**PROBLEM DETAILS:** For the material below, reproduce exactly each line from the one that has "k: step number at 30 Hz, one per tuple" through the one that has "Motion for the", and no others; pictures stay out.

**AVAILABLE DATA:**
* * * *

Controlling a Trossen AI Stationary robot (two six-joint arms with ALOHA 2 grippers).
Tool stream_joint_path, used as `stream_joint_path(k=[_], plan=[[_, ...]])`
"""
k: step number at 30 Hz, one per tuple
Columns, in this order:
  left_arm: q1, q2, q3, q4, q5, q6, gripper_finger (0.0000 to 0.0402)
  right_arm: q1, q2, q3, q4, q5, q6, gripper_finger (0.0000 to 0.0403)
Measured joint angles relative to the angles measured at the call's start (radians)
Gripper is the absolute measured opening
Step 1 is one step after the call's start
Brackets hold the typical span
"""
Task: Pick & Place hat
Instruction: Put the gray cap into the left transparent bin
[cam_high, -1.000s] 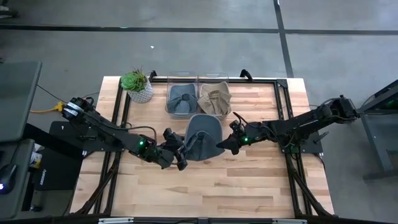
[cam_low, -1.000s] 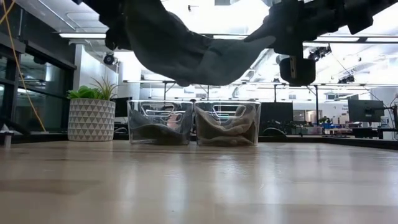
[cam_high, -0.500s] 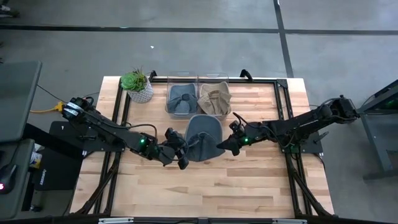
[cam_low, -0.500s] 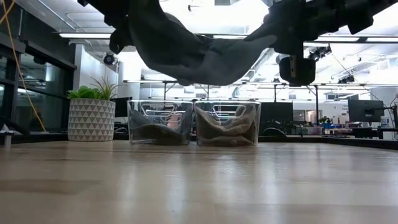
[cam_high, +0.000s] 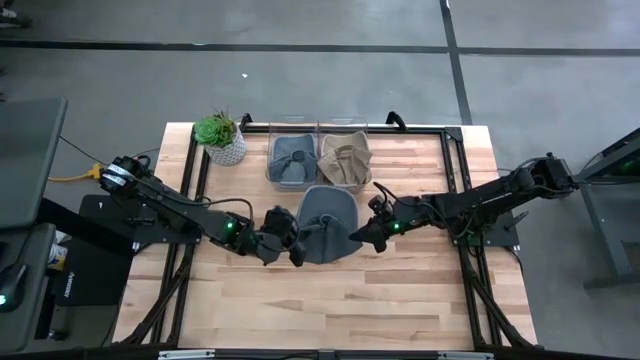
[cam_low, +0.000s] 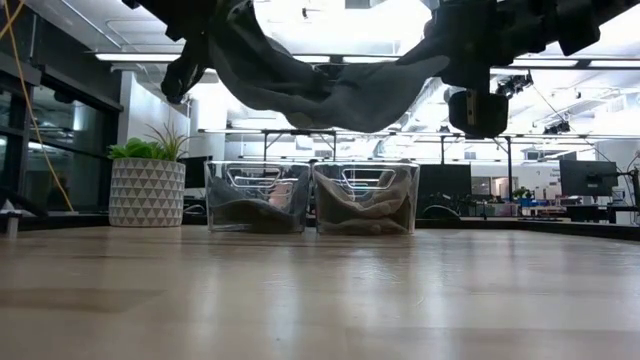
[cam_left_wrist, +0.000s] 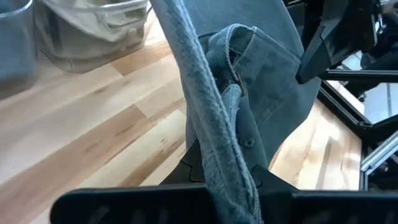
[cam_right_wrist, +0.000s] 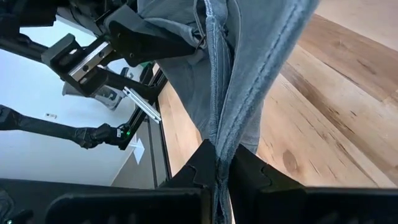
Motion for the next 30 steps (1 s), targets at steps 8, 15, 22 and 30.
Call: stream_joint_path(k=[8,15,22,30], plan=[[0.000,0.000,0.000,0.000,0.012,-0.057,0.0000,-0.006,0.000,0.000,0.001,-0.040,-0.037,0.0061],[0.000,0.000,0.000,-0.003,0.011,-0.081,0.0000,-0.017,-0.001,0.000,-0.008,-0.078,-0.080,0.0083],[0.000,0.000,0.000,-0.003,0.007,-0.099,0.0000,-0.033,-0.067,0.000,-0.158,-0.078,-0.124,0.0103],[0.000,0.000,0.000,-0.002,-0.002,-0.124,0.0000,-0.072,-0.254,0.000,-0.344,-0.072,-0.191,0.0105]])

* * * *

**EXERCISE SOLUTION:**
k: step number at 30 Hz, one per tuple
Columns, in this order:
  left_arm: q1, q2, q3, q4, q5, q6, gripper_finger (0.0000 to 0.0402)
  right_arm: q1, q2, q3, q4, q5, q6, gripper_finger (0.0000 to 0.0403)
Measured joint angles relative to the angles measured at the call's start (radians)
Gripper is the absolute measured opening
Step 1 is one step after the call's start
Brackets hold the typical span
"""
Task: Pick & Place hat
Instruction: Put the gray cap into the left transparent bin
[cam_high, -1.000s] 
[cam_low, -1.000s] 
[cam_high, -0.500s] 
[cam_low, -0.500s] 
[cam_high, +0.000s] 
[cam_low, +0.000s] 
[cam_left_wrist, +0.000s] 
[cam_right_wrist, +0.000s] 
Motion for the next 30 steps (1 s), targets at steps 8, 15, 22 and 30.

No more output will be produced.